■ **WORK REQUIRED**: Show all lines below holding the string "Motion".

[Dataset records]
——

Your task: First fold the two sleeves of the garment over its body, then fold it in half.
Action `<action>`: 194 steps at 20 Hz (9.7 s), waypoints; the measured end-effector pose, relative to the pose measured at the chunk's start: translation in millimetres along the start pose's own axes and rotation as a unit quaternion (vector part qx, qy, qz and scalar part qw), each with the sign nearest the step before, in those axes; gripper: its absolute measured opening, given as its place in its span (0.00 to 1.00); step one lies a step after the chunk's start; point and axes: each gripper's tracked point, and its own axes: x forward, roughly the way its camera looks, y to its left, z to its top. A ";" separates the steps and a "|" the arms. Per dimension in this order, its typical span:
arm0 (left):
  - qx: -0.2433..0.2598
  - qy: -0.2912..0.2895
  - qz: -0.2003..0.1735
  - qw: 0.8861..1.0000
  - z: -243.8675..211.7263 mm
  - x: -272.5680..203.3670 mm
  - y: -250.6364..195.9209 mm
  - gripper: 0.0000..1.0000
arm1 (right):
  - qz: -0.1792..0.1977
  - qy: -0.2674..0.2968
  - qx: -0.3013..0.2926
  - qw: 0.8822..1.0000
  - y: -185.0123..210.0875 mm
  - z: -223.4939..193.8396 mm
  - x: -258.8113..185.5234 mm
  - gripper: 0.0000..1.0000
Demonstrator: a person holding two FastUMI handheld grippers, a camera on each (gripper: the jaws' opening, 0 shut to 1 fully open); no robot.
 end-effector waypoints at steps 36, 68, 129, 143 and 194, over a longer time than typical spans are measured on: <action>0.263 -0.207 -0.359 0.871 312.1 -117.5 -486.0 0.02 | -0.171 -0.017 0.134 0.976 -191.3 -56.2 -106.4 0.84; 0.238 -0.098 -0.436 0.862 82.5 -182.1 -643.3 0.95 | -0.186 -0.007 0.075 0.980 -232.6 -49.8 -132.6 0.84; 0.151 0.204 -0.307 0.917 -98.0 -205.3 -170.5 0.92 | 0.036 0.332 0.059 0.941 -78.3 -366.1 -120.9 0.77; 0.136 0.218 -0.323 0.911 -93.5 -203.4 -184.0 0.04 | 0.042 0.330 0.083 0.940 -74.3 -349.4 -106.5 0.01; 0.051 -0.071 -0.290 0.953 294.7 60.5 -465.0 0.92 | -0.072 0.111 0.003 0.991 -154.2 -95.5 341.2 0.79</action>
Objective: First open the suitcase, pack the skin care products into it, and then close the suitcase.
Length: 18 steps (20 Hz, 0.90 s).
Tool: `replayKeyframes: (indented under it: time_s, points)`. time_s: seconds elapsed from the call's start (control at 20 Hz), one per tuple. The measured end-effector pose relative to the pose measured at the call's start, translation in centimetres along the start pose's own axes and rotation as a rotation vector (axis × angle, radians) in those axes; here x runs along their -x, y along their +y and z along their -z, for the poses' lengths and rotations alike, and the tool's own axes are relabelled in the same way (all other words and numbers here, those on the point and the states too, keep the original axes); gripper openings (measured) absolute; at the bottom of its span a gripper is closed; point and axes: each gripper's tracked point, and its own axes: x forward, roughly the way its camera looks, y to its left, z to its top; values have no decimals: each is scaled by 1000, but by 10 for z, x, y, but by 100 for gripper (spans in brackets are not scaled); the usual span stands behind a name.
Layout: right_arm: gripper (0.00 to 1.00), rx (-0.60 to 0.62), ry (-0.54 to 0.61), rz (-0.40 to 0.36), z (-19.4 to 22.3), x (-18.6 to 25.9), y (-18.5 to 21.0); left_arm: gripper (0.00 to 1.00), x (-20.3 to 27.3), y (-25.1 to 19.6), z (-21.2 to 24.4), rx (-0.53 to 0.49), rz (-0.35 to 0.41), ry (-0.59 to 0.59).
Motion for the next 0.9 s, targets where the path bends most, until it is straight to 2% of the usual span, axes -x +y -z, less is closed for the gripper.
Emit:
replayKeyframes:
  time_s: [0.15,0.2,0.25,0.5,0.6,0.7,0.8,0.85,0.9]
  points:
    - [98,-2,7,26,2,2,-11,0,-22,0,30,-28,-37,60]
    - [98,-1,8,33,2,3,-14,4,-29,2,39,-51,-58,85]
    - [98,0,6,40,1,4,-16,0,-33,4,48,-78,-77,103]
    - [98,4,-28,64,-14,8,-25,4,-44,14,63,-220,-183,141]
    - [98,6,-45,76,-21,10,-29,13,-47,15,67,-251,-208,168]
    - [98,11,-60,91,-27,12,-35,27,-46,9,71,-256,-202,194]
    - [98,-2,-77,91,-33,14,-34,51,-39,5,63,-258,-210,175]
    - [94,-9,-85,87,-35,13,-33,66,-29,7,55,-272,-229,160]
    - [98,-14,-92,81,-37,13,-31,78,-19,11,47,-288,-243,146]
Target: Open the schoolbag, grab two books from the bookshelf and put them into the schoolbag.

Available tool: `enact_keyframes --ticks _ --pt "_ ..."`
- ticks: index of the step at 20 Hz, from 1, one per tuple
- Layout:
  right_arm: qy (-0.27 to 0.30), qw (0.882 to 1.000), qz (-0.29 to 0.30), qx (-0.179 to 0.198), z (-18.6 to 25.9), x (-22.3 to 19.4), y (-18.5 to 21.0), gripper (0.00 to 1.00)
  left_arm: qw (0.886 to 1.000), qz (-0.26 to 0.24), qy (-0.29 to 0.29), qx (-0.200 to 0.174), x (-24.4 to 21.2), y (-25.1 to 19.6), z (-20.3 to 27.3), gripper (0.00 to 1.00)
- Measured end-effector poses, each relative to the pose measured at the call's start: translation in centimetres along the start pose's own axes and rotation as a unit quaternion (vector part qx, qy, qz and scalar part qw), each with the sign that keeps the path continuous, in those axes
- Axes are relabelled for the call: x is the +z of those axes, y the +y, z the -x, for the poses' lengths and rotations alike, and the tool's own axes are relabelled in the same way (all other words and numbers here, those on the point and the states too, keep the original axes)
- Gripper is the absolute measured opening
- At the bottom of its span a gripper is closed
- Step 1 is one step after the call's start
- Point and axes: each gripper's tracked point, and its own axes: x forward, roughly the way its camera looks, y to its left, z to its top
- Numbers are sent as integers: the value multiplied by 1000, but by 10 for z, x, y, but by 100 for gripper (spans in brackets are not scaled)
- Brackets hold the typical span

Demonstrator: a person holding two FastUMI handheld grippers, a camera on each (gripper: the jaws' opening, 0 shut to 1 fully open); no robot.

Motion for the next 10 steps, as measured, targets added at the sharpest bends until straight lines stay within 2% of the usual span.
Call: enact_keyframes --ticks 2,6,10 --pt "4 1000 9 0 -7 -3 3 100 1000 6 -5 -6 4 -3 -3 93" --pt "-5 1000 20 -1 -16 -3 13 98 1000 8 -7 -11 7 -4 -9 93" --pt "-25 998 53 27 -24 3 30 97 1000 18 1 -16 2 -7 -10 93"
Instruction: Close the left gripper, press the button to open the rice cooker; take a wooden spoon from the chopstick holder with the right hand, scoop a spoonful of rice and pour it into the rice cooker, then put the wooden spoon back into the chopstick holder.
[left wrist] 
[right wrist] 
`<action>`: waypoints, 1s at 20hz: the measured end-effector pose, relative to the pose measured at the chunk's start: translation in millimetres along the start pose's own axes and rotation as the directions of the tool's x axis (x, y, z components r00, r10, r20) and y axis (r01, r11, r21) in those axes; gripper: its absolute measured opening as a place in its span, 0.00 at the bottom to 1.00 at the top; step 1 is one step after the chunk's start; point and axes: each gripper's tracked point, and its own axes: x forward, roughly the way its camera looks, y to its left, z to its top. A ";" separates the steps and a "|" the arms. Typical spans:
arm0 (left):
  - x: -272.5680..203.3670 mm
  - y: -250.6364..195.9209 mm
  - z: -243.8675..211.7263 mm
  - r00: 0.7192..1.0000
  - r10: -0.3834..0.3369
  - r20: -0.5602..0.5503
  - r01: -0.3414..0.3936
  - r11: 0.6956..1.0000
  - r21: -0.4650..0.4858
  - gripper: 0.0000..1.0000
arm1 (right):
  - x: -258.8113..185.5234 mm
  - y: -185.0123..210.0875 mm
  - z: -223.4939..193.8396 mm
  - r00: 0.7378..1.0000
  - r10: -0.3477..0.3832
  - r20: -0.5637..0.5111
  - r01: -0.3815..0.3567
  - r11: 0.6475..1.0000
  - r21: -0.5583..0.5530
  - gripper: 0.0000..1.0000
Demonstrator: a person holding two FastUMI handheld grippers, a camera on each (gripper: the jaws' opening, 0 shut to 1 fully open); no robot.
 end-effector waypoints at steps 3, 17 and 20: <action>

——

■ **ANSWER BELOW**:
Motion for the next 0.9 s, targets where the path bends most, until it is straight to 2% of the usual span, axes -x +y -z, less is closed for the gripper.
Motion for the next 10 steps, as measured, targets added at the sharpest bends until straight lines stay within 2% of the usual span.

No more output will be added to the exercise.